[Source records]
--*--
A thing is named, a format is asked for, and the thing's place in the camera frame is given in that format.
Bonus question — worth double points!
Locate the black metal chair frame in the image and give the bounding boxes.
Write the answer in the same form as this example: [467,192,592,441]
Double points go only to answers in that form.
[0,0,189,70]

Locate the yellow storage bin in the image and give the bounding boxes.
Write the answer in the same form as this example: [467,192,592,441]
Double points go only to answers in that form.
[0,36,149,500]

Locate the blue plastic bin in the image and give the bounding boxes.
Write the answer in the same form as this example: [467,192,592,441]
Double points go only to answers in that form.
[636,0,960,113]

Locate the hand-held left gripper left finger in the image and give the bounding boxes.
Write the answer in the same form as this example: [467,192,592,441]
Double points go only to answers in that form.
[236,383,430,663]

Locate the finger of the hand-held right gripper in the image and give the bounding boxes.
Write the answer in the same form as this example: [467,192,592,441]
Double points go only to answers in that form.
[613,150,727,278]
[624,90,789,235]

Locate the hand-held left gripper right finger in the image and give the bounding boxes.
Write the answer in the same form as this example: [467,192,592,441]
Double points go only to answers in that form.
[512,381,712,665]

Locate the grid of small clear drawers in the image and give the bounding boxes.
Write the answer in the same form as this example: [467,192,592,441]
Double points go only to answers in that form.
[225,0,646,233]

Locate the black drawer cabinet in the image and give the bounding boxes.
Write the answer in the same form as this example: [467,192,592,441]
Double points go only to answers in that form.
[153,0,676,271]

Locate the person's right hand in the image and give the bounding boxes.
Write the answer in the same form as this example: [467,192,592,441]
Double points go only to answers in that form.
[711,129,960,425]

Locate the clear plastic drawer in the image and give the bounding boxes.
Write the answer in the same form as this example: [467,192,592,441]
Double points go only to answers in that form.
--*--
Using the entries, state how many of their lines hold "frame"; give the number and no more.

• [Result for this exercise] 2